How hard is it to make sausages with very little kit?
While doing a bit of research on hot links for Issue 04 (buy here!), I stumbled across Hot Links and Country Flavors: Sausages in American Regional Cooking by Denis Kelly and Bruce Aidells and had to buy it (there’s still loads left on that famous bookselling website if you want to grab a copy).
The book was published in 1990… and you can really tell. Most of the headlines are set in one of my favourite typefaces: Frankfurter (and why not!), and there are some really nice line drawings by John King. No photography at all. It’s totally brilliant.
The book is separated by region, beginning with sausages and moving on to recipes that use those sausages, plus a few extras. There are A LOT of recipes in here but it’s also a great read, despite Denis’s complaint that all sausages in the UK were crap when she lived here. Boiled mutton and porridge sausages anyone?

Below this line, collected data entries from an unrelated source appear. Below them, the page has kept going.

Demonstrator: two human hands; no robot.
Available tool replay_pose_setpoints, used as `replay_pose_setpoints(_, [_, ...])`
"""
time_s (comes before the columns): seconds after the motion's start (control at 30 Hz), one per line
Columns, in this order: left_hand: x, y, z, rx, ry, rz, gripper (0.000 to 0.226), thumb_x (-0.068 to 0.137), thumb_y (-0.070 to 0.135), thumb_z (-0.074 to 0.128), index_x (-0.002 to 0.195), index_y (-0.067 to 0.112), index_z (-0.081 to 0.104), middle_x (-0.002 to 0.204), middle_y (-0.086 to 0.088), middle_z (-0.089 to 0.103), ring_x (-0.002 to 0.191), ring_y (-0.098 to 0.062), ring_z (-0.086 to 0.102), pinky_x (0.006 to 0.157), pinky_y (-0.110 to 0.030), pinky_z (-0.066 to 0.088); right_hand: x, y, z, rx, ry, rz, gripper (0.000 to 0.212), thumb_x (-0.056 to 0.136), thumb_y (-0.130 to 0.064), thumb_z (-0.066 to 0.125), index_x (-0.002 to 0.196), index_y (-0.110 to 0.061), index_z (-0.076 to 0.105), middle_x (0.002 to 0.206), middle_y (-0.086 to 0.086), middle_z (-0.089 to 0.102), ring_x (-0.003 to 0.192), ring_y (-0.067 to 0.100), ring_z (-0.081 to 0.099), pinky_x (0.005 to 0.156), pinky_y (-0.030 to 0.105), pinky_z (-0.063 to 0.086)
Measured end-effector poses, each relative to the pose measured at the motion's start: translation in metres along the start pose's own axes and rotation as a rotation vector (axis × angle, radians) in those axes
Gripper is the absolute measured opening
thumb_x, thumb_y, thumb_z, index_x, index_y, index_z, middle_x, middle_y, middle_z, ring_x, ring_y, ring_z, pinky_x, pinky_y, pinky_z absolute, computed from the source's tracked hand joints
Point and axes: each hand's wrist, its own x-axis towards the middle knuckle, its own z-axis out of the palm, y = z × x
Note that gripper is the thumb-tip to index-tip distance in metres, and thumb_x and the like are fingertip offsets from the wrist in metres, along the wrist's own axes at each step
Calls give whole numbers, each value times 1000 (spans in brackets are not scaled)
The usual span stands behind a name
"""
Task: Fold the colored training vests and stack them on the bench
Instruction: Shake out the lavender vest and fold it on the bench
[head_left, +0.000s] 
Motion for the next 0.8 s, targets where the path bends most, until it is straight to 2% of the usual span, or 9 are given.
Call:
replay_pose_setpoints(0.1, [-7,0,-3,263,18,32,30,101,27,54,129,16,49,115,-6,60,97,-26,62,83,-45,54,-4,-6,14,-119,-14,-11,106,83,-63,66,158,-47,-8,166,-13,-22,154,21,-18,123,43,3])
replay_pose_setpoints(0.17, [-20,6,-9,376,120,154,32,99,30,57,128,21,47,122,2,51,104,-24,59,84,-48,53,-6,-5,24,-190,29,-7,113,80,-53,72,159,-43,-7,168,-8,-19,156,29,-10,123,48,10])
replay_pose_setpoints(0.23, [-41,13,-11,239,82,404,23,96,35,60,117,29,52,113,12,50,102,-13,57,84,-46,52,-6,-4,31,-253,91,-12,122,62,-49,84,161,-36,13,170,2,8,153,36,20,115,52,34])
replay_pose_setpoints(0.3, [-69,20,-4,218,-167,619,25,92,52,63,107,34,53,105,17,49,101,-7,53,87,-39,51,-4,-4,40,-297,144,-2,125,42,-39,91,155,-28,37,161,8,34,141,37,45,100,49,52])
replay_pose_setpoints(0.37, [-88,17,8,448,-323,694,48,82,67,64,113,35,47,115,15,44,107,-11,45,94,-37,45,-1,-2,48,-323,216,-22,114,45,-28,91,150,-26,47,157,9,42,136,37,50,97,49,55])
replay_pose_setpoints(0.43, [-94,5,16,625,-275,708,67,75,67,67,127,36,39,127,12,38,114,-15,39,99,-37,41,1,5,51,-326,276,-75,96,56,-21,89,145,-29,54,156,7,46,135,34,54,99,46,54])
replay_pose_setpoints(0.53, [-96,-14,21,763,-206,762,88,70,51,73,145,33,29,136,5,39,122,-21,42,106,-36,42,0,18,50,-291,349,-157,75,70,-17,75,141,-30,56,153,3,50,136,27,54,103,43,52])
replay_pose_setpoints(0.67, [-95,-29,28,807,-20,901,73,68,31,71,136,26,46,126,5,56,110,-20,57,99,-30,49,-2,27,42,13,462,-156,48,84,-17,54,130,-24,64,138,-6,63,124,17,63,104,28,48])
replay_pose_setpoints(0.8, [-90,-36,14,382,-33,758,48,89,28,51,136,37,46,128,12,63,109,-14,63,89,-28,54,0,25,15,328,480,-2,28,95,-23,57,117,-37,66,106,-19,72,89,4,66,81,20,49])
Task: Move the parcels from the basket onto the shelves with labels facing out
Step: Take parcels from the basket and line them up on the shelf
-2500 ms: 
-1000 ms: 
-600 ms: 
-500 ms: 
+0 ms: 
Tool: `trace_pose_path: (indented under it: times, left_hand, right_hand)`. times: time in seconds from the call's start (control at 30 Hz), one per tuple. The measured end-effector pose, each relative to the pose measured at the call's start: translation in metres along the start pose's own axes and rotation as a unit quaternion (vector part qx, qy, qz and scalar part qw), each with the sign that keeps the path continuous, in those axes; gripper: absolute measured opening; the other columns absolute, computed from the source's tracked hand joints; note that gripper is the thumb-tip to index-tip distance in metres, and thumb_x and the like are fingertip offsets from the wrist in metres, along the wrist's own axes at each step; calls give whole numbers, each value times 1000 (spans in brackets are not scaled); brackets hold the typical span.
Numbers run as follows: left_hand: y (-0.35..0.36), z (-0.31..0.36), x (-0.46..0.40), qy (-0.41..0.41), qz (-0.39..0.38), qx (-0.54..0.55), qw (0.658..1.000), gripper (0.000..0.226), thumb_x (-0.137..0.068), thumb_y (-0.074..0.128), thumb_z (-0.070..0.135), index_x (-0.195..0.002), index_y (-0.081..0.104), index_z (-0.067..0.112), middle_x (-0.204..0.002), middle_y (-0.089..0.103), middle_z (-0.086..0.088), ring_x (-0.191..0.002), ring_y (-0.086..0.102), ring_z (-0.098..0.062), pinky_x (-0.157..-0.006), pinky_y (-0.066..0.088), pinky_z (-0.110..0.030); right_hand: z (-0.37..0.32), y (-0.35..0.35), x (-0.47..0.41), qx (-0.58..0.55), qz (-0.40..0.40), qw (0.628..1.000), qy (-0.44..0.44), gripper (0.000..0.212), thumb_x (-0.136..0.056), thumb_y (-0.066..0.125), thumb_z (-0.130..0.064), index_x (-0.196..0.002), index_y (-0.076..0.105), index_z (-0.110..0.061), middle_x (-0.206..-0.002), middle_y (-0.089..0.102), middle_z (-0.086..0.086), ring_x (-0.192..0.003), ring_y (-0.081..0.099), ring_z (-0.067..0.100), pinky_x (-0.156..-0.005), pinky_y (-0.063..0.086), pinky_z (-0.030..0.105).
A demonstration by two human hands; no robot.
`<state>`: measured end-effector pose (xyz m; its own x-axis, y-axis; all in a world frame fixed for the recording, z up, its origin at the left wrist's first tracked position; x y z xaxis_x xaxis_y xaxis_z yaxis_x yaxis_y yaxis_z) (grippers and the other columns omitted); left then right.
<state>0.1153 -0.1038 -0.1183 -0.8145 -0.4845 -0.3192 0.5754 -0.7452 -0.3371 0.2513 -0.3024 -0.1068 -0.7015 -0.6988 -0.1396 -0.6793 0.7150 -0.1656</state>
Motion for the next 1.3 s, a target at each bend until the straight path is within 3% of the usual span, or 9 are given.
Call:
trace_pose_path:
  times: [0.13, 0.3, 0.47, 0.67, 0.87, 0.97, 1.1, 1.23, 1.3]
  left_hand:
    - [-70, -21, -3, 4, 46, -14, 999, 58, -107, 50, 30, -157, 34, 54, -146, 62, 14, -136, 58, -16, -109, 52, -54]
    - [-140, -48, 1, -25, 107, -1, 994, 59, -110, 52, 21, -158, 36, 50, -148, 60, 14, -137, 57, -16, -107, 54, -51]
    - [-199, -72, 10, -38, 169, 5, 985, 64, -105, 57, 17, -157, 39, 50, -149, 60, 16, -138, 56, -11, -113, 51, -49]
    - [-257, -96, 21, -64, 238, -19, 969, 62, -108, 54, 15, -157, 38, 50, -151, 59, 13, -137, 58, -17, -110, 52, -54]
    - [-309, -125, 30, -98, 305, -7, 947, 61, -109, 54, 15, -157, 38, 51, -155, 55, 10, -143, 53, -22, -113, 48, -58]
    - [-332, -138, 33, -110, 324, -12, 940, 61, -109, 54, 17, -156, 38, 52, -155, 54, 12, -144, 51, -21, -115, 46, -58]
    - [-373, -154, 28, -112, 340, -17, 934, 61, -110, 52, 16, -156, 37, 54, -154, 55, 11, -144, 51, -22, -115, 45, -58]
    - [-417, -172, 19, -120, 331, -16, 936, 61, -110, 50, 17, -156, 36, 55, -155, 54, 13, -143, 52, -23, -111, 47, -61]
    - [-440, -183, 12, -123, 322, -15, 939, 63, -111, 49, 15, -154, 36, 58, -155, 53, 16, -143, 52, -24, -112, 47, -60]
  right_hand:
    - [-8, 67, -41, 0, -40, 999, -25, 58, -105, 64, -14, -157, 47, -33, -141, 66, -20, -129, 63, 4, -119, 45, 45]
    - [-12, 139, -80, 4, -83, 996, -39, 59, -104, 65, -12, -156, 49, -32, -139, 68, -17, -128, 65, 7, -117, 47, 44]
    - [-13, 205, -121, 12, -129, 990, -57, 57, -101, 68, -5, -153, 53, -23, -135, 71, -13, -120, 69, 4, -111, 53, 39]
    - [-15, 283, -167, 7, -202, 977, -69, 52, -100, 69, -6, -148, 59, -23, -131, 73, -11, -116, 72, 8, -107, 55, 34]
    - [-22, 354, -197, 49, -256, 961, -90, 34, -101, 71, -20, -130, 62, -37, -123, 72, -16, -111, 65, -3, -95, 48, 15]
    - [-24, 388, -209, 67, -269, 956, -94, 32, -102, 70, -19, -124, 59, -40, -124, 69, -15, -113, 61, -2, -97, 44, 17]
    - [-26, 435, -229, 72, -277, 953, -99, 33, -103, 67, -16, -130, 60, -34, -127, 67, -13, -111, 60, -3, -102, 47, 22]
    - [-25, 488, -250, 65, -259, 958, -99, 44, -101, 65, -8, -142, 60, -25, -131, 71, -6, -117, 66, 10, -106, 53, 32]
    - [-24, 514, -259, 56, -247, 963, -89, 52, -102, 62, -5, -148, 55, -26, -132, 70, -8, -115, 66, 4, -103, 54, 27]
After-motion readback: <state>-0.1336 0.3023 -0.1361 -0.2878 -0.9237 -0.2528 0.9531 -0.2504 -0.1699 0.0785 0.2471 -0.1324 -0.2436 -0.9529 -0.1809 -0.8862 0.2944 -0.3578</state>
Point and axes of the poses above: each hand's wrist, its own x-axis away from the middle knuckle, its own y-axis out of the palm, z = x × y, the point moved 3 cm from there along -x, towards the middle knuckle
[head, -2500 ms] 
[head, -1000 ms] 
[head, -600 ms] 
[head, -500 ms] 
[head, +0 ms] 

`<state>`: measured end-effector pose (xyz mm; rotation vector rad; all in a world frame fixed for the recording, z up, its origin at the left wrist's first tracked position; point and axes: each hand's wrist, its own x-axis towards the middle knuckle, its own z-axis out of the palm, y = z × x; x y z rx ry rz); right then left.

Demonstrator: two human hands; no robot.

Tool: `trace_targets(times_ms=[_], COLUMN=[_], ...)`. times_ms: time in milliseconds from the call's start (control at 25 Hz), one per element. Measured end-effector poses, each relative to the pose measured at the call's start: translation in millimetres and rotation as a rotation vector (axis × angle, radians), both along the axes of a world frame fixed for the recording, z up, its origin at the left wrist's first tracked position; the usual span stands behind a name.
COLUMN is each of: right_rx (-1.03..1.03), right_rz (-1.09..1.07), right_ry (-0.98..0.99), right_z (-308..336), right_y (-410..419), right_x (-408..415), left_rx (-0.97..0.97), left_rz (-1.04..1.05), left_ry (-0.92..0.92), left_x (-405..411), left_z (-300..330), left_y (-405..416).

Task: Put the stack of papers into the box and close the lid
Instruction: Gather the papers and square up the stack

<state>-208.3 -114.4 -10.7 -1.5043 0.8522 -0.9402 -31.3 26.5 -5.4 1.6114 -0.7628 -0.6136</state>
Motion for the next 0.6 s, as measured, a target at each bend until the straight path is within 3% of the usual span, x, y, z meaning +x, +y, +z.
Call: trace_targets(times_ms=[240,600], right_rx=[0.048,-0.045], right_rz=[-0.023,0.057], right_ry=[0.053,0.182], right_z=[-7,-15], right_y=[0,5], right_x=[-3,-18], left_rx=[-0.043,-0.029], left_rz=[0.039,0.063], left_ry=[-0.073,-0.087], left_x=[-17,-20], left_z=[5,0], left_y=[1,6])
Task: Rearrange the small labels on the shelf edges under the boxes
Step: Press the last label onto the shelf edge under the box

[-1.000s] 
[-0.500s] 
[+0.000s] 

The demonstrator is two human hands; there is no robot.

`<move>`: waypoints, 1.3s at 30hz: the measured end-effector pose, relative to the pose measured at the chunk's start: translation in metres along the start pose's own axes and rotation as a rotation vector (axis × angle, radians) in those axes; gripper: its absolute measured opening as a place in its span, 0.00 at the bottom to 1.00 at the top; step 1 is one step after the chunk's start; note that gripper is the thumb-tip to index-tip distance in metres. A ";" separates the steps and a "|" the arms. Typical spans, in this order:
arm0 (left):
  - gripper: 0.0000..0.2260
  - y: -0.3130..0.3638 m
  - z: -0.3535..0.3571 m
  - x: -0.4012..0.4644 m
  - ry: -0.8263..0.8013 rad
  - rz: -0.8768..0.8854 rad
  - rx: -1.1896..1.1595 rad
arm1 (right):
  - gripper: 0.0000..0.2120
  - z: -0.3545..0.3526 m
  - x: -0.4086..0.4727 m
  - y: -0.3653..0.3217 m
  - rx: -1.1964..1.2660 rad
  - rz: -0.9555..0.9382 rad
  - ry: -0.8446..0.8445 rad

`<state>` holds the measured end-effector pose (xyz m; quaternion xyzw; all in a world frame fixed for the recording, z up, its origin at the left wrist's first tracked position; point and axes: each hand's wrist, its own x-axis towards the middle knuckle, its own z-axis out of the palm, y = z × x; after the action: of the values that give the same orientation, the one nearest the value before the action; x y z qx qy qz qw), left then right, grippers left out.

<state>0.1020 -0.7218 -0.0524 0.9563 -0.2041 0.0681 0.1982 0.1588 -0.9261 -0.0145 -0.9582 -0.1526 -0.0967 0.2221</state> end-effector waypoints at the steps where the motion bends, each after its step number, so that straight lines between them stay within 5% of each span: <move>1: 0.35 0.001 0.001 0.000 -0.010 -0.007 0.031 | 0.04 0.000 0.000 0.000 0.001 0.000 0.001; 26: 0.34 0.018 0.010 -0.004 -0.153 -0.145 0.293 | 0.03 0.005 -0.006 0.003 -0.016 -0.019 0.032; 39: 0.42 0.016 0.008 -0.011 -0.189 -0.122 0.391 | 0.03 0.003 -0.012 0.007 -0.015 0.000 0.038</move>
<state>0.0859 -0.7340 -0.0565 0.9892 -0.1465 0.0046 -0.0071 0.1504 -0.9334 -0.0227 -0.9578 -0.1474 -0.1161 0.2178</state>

I wanted to write a thorough review so there was only one thing for it: we would spend 24 hours slowly making sausages for 10 friends and try not to break up in the process. We chose to make three sausages from different areas of the US and hot smoked them all so we didn’t have to bother with the curing salts. This was our first time, after all.
Here’s our menu, all from the cookbook.
Louisiana Cajun style andouille: pork, garlic, pepper, cayenne, paprika, mace, thyme
New American cuisine beef/buffalo: lean beef (or buffalo!), shallot, djion, garlic, pepper, juniper, pistachio, mustard powder, red wine vinegar, thyme
Southwest chorizo: pork, chile powder, pepper, ground coriander, ground cumin, cumin seeds, cayenne, sweet Hungarian paprika, red wine vinegar, fresh coriander, green chilli
We bought some sausage skins from our local butcher (Heckstall and Smith, in Ladywell) and started with the beef sausages. The lean beef went though our cheap hand mincer really easily, and so did the harder back fat. Then you just knead it all together with the spices, onion and pistachios. We stuffed the sausages into the skins by hand using a funnel which worked pretty well to be honest but took a long time and really needed two people. These guys were left in the fridge over night to ‘mature’.
The next morning it was the cajun andouille, and the cubes of pork had been marinating in the fridge overnight. The recipe instructed us to separate the fat from the pork and mince it separately but there’s wasn’t a huge amount of fat on them so we just left it on (it would have been good to know the rough ratios of fat to pork we needed here). Turns out that was a mistake as even the smallest bit of stringy fat clogged up the mincer so we went back and trimmed it really well. It still didn’t go through very easily but we got there in the end.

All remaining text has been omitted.